ACTION ITEM: Please make an exact copy of the listing, without the pictures.

MATERIAL PROVIDED:
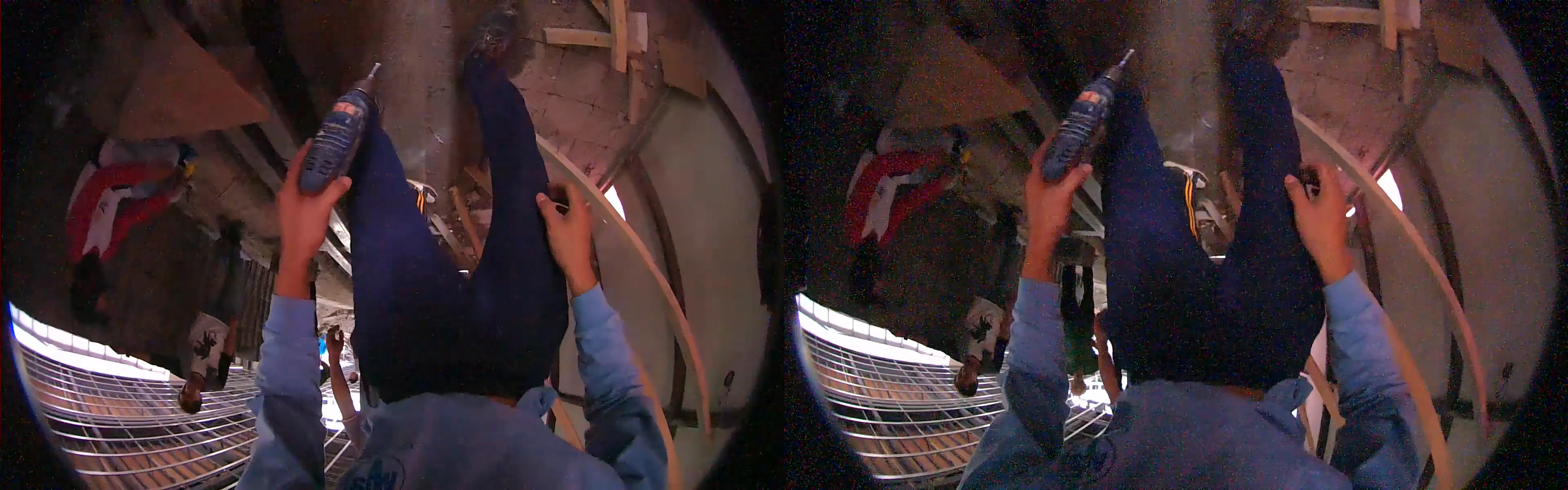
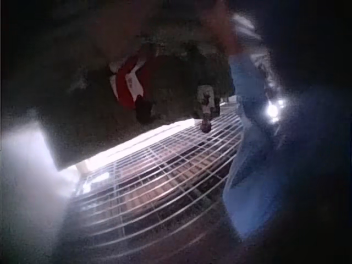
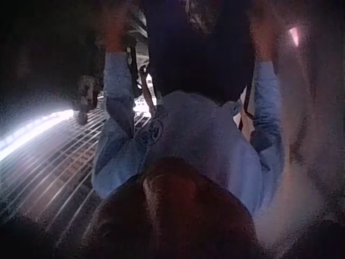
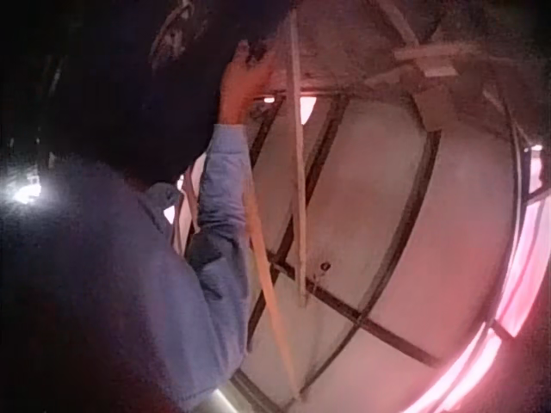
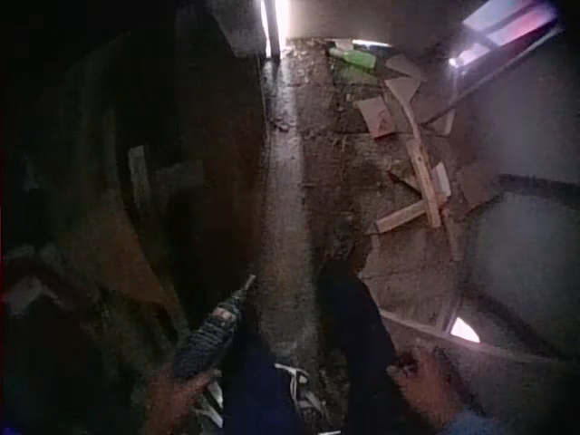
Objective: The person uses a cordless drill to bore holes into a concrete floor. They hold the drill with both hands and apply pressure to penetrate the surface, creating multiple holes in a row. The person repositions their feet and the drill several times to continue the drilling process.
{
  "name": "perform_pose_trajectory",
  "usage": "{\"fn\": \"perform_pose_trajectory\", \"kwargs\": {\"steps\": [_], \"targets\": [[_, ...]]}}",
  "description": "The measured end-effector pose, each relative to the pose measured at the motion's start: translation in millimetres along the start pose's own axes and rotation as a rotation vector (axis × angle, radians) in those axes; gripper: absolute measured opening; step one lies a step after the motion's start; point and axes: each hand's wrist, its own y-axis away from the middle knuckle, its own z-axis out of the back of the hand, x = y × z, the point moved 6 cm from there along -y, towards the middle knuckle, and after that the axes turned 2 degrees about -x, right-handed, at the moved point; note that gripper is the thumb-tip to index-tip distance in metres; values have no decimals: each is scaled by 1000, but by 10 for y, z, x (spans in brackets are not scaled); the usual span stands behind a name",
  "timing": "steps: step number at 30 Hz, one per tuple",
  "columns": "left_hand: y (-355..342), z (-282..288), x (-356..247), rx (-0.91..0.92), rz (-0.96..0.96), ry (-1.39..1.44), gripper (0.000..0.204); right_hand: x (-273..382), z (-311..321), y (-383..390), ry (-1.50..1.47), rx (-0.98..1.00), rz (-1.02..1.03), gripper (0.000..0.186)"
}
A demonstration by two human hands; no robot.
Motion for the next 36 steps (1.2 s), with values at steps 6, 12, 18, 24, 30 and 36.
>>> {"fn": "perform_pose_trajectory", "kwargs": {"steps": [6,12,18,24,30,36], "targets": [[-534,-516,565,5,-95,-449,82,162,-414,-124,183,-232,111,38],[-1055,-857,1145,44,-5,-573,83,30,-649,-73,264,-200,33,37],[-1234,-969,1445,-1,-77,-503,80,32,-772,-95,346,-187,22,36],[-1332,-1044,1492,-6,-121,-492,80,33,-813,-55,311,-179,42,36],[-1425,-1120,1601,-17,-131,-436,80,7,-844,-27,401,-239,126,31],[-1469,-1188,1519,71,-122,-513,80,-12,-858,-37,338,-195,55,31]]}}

SOLUTION TO THIS TASK:
Objective: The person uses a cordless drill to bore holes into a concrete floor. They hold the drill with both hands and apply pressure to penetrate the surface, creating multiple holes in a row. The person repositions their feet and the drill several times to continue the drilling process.
{
  "name": "perform_pose_trajectory",
  "usage": "{\"fn\": \"perform_pose_trajectory\", \"kwargs\": {\"steps\": [_], \"targets\": [[_, ...]]}}",
  "description": "The measured end-effector pose, each relative to the pose measured at the motion's start: translation in millimetres along the start pose's own axes and rotation as a rotation vector (axis × angle, radians) in those axes; gripper: absolute measured opening; step one lies a step after the motion's start; point and axes: each hand's wrist, its own y-axis away from the middle knuckle, its own z-axis out of the back of the hand, x = y × z, the point moved 6 cm from there along -y, towards the middle knuckle, and after that the axes turned 2 degrees about -x, right-handed, at the moved point; note that gripper is the thumb-tip to index-tip distance in metres; values have no decimals: each is scaled by 1000, but by 10 for y, z, x (spans in brackets are not scaled); the usual span stands behind a name",
  "timing": "steps: step number at 30 Hz, one per tuple",
  "columns": "left_hand: y (-355..342), z (-282..288), x (-356..247), rx (-0.91..0.92), rz (-0.96..0.96), ry (-1.39..1.44), gripper (0.000..0.204); right_hand: x (-273..382), z (-311..321), y (-383..390), ry (-1.50..1.47), rx (-0.98..1.00), rz (-1.02..1.03), gripper (0.000..0.186)"
}
A demonstration by two human hands; no robot.
Motion for the next 36 steps (1.2 s), with values at steps 6, 12, 18, 24, 30 and 36.
>>> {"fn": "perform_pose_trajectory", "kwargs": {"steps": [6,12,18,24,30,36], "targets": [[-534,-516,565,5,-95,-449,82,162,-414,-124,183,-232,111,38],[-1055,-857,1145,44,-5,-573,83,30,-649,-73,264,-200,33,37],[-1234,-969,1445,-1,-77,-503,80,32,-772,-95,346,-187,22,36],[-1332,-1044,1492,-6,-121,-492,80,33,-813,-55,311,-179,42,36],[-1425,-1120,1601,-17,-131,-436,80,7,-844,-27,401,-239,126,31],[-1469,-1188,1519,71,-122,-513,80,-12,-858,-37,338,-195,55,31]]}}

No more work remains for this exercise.